─── Task input ───
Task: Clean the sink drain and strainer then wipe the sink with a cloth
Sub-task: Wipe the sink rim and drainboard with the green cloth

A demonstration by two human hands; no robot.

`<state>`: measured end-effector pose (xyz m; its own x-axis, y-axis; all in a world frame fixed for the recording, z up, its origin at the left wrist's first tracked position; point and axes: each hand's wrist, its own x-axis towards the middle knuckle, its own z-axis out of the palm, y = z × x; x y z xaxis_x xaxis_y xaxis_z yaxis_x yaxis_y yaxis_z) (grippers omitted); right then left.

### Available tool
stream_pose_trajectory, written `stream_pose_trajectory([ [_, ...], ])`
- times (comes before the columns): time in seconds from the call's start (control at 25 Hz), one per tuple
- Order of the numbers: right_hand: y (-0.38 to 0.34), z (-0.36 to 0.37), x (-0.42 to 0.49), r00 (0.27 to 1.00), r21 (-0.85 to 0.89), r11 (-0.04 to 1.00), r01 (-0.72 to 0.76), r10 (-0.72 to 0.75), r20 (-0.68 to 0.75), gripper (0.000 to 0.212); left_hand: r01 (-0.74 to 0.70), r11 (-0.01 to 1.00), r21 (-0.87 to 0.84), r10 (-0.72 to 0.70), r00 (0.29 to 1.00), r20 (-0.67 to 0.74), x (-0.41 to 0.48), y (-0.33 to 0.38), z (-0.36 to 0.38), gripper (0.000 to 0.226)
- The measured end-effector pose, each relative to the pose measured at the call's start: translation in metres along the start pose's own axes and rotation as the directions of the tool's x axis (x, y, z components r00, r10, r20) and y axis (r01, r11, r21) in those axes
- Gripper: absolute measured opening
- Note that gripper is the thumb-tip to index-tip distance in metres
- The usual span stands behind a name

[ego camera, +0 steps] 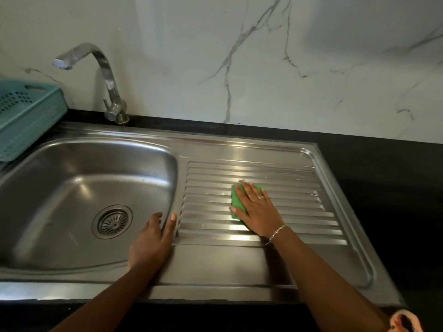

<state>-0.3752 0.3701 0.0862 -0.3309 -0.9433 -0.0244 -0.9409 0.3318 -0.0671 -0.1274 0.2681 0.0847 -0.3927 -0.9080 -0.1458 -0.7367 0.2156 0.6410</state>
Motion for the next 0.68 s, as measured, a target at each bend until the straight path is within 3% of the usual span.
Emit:
stream_pose_trajectory([
  [0.16,0.065,-0.007,-0.030,0.992,-0.020,0.993,-0.120,0.121,0.029,0.073,-0.018,1.000,-0.006,0.018,1.000,0.007,-0.001,0.000,-0.001,0.070],
  [0.36,0.133,-0.014,-0.056,0.963,0.016,0.963,-0.268,0.267,0.047,0.063,-0.037,0.999,0.022,0.037,0.999,0.008,-0.002,0.004,-0.001,0.081],
  [0.68,0.145,-0.009,-0.064,0.912,0.031,0.911,-0.411,0.411,0.010,0.063,-0.043,0.995,0.087,0.041,0.999,0.028,0.000,0.003,0.001,0.079],
])
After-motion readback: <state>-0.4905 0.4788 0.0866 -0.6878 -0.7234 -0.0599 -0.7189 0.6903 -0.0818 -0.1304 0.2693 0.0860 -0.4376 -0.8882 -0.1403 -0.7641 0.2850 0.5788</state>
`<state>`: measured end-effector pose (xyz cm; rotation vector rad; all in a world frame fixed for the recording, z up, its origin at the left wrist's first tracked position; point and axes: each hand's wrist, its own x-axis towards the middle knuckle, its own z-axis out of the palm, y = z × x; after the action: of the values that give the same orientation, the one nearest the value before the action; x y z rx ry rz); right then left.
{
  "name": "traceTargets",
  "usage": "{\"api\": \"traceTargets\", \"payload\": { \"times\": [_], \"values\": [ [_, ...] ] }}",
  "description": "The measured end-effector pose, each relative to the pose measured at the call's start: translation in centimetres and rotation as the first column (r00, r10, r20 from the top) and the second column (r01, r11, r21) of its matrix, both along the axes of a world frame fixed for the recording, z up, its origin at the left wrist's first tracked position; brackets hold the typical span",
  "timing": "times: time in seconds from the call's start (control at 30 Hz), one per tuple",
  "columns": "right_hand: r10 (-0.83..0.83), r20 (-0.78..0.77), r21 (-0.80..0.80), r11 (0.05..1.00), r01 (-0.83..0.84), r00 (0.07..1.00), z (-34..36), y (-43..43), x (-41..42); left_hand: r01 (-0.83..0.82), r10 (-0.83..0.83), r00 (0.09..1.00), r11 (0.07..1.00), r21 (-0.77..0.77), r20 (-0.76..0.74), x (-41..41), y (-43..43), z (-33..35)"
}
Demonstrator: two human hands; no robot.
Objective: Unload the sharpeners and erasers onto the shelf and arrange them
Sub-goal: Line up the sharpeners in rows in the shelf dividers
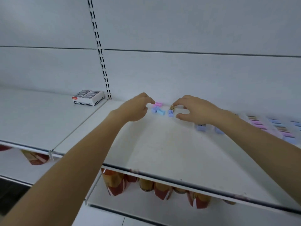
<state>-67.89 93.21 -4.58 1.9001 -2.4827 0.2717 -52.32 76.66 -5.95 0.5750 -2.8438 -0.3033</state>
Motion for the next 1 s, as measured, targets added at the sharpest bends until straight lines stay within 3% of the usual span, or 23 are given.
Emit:
{"api": "traceTargets", "payload": {
  "times": [0.27, 0.43, 0.7, 0.87, 0.93, 1.0],
  "values": [
    [-0.090, -0.087, 0.164, 0.981, 0.104, 0.992, -1.4, -4.7, 0.3, 0.181, -0.184, 0.981, 0.982, 0.049, 0.061, -3.3, -2.9, -2.3],
    [-0.166, -0.020, 0.206, 0.964, 0.167, 0.986, -2.0, -6.1, 1.1, 0.313, -0.305, 0.948, 0.946, 0.086, -0.095, -2.8, -4.6, -3.3],
    [-0.248, 0.114, 0.086, 0.967, 0.240, 0.962, -2.7, -5.8, 4.6, 0.457, -0.420, 0.875, 0.881, 0.122, -0.241, 0.1, -6.0, -3.6],
    [-0.327, 0.083, -0.258, 0.905, 0.338, 0.941, -4.7, -5.6, 6.5, 0.524, -0.461, 0.823, 0.842, 0.130, -0.332, 0.2, -6.4, -3.5],
    [-0.310, 0.077, -0.318, 0.893, 0.318, 0.948, -4.9, -6.1, 7.0, 0.482, -0.354, 0.840, 0.835, 0.265, -0.410, 0.2, -6.4, -3.1],
    [-0.264, 0.033, -0.314, 0.913, 0.260, 0.964, -5.4, -6.5, 6.9, 0.409, -0.181, 0.882, 0.750, 0.519, -0.435, 0.5, -6.2, -2.4]
  ]
}}
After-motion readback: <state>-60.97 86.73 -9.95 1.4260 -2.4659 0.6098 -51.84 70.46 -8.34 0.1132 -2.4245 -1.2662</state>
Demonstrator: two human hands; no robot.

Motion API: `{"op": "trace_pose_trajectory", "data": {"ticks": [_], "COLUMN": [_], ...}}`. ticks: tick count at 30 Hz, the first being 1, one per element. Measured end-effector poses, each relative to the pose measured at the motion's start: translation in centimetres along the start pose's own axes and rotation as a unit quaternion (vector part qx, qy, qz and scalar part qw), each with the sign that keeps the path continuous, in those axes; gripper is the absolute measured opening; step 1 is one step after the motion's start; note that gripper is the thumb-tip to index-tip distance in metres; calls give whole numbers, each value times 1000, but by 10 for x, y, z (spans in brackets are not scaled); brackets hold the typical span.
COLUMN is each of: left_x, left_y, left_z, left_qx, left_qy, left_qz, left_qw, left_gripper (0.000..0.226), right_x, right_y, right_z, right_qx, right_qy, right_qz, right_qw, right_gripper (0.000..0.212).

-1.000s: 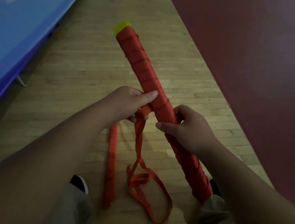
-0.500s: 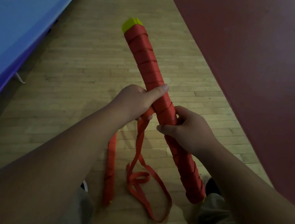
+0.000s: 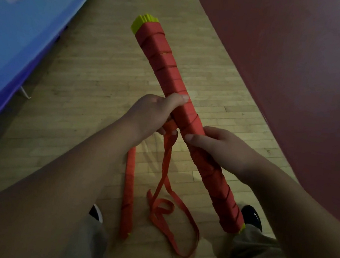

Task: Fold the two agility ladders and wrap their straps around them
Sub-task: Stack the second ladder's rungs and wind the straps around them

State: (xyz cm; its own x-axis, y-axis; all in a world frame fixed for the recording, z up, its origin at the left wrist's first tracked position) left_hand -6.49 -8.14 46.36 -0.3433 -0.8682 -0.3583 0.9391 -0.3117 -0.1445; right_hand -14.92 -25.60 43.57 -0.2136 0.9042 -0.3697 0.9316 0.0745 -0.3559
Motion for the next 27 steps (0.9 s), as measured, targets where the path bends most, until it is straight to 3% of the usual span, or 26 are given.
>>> {"op": "trace_pose_trajectory", "data": {"ticks": [6, 11, 23, 27], "left_x": [1, -1, -6, -6], "left_y": [-1, -3, -7, -8], "left_z": [8, 10, 5, 0], "left_qx": [28, 42, 29, 10], "left_qy": [-35, -48, 98, 122], "left_qz": [-26, -45, -46, -62], "left_qw": [999, 997, 994, 991], "left_gripper": [46, 47, 53, 66], "right_x": [-1, -3, -3, -7], "right_y": [-6, -7, -1, 1], "right_z": [-9, -9, -5, -2], "right_qx": [-25, -40, -46, -38], "right_qy": [52, 75, 59, 57], "right_qz": [-70, -83, 1, 29], "right_qw": [996, 993, 997, 997], "right_gripper": [38, 36, 24, 28]}}
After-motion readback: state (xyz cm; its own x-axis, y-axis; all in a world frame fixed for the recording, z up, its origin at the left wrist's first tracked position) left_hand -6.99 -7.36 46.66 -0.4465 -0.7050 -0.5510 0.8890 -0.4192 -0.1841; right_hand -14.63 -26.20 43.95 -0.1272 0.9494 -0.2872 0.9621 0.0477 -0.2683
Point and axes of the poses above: each hand's wrist, its own y-axis towards the middle knuckle, its own x-axis out of the palm, z = x × y, the point moved 7 cm from there along y, towards the middle knuckle
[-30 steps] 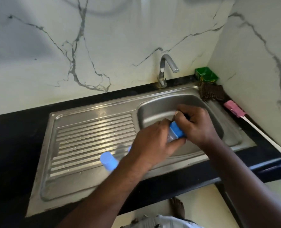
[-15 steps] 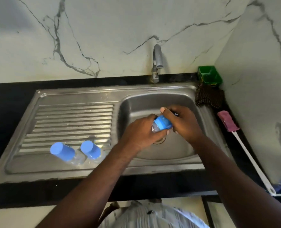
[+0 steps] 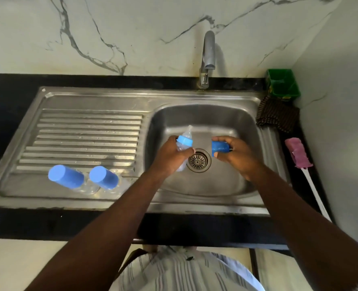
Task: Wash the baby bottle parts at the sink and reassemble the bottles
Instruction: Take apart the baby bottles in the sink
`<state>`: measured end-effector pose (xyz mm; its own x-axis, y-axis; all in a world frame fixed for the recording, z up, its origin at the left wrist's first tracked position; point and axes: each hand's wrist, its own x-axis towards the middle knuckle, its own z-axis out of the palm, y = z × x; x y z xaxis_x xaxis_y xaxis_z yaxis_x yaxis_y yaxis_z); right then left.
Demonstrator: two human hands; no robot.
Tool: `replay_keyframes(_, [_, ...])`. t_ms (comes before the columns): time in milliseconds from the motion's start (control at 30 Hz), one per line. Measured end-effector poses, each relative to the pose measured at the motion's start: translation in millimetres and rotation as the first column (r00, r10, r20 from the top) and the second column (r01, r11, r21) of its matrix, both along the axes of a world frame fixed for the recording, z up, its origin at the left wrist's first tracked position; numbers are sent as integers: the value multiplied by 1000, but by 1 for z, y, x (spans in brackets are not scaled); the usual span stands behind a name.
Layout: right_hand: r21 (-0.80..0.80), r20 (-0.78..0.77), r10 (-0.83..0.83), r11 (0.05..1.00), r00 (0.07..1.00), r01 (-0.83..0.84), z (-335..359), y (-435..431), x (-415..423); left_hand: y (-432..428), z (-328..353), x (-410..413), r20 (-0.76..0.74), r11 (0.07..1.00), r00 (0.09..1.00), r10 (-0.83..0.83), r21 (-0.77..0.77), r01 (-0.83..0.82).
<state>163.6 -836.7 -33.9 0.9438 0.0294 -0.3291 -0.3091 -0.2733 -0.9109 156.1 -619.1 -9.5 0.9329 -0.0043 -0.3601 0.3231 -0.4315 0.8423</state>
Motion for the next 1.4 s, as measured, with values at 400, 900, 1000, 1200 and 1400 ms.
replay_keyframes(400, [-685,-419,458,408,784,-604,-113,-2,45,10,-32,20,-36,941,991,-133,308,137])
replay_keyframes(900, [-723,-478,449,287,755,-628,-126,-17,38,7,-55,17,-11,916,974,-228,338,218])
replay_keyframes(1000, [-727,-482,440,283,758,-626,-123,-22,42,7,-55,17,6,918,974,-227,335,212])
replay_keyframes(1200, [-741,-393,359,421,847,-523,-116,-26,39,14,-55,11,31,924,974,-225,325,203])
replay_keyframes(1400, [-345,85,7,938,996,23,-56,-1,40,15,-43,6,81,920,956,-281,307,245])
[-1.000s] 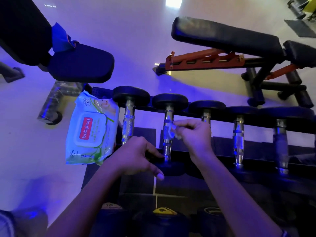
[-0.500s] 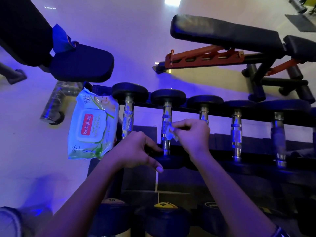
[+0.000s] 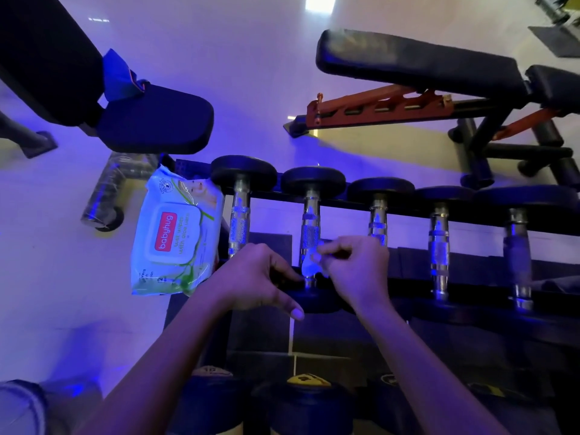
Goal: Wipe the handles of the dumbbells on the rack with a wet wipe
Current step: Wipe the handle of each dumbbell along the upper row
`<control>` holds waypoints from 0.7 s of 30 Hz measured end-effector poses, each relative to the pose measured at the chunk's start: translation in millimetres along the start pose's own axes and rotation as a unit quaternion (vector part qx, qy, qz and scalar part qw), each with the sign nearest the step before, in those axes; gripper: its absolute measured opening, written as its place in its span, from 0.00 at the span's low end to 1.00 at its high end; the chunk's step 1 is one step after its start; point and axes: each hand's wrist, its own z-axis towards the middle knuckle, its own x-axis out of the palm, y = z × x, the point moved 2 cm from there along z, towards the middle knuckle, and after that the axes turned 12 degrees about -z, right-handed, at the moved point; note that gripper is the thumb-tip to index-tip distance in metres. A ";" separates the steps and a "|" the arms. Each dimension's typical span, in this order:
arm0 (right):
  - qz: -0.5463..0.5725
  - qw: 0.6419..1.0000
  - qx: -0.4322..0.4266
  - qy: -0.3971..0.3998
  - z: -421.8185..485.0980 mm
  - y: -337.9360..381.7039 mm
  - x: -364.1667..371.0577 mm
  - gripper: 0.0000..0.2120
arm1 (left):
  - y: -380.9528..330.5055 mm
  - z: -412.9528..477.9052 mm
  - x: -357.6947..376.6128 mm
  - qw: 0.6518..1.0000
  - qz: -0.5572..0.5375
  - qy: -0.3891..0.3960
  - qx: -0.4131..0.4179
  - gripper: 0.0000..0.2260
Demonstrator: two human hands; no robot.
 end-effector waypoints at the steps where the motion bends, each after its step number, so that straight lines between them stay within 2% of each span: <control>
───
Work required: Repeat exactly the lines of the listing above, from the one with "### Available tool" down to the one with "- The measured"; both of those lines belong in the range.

Task answer:
### Available tool
stream_pose_trajectory, written `stream_pose_trajectory([ [_, ...], ])`
- times (comes before the columns): time in seconds from the call's start (control at 25 Hz), one per tuple
- Order of the numbers: right_hand: y (-0.38 to 0.34), z (-0.36 to 0.37), x (-0.42 to 0.49), r00 (0.27 to 1.00), r21 (-0.85 to 0.89), r11 (-0.04 to 1.00), r01 (-0.72 to 0.76), r10 (-0.72 to 0.75), r20 (-0.68 to 0.75), gripper (0.000 to 0.212); left_hand: r01 (-0.74 to 0.70), r11 (-0.01 to 1.00), r21 (-0.87 to 0.84), r10 (-0.72 to 0.70), r00 (0.29 to 1.00), r20 (-0.67 to 0.74), x (-0.41 to 0.48), y (-0.33 to 0.38), z (-0.36 to 0.38), gripper (0.000 to 0.226)
- The measured end-effector pose, each relative to the pose measured at the call's start: translation in metres along the start pose's own axes and rotation as the directions of the tool's x axis (x, y, z components r00, r10, r20) and y axis (r01, r11, r21) in those axes

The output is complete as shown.